The way you do that is to demonstrate how you are like them. You might not know a lot about the audience, or the audience might be diverse or apparently different than you. You can still establish rapport by following this key principle.
You create rapport when you convey how you are like them. That might be a similar experience, a shared mindset or common desires.
When I’ve offered this advice to some executive speakers, they sometimes tell me, “George, I’m nothing like these people in the plant. How can I possibly pretend to be like them?”
Don’t pretend. Find the common ground. Don’t be deceitful. Be real, open and vulnerable.
Here’s two ways to find the common ground.
Include Your Family
Talk about your family. It could be a funny experience, a tender moment or family tradition. When you talk about your family, your voice will naturally convey emotion, which the audience will feel. They will perceive you as a person with emotions about your family – just like them.
Don’t dismiss this method by saying, “Well of course, they already know I have family.” That’s not the point. That’s logical.
You need to show them how you feel about family because that’s an emotional connection.
Family experiences are full of poignant learning points and emotions.
Talking about family could be as simple as quoting advice from your grandparents or curious insights from your kids.
When I talked about the challenges with my three teenagers, many audience members approached me to tell me about their teenagers. That’s how you know you connected.

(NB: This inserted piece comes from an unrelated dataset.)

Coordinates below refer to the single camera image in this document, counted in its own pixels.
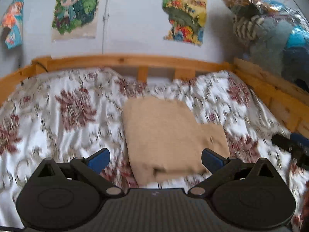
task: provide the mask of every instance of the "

Reveal a Flaw or Embarrassing Moment
Again this is about being honest, open and vulnerable. You don’t need to reveal a major flaw or mistake, simply a point of stumbling. It’s a bonus if the incident is funny.
How does this help establish rapport? Because you show that you are imperfect, like them.
In the workplace, we are conditioned to put on a suit of armor and hide our flaws. You know that question that they ask you in the job interview, “Tell me about your weakness.” We usually make up a phony weakness, like “I work too hard.”
That’s not the kind of flaw I suggest. Instead talk about an embarrassing moment, mistake or flaw that has challenged you.
I suggest that you reveal a mistake or flaw that is not directly related to your job performance. If you are head of finance, don’t tell them about the time you missed a mortgage payment.
Instead, find a personal story about your vacation, backyard, or hobby. You get a two-for-on when you talk about an embarrassing moment with your family.
I’ve told the story about when I started my business and how self-conscious I was about arriving for the meeting in my old rusty car. I’d park a couple blocks away and walk.
And sometimes you are blessed with embarrassing moments that endear you to the audience. I was speaking on stage to an audience of about 300 women when a person in the front row said, “Did you know that your zipper is open?”
I stopped speaking, turned around and zipped up, then slowly turned to face the audience. I was silent and red-faced. I was clearly embarrassed. The audience broke into applause which calmed me.
I now had their full attention because I stumbled, recovered and continued.
I’m not suggesting that you be that revealing when you present, but you get the point.
The next time you are experiencing an embarrassment, ask yourself, “How might I use this story in a presentation?”
To connect and establish rapport with your audience, be real, open and vulnerable.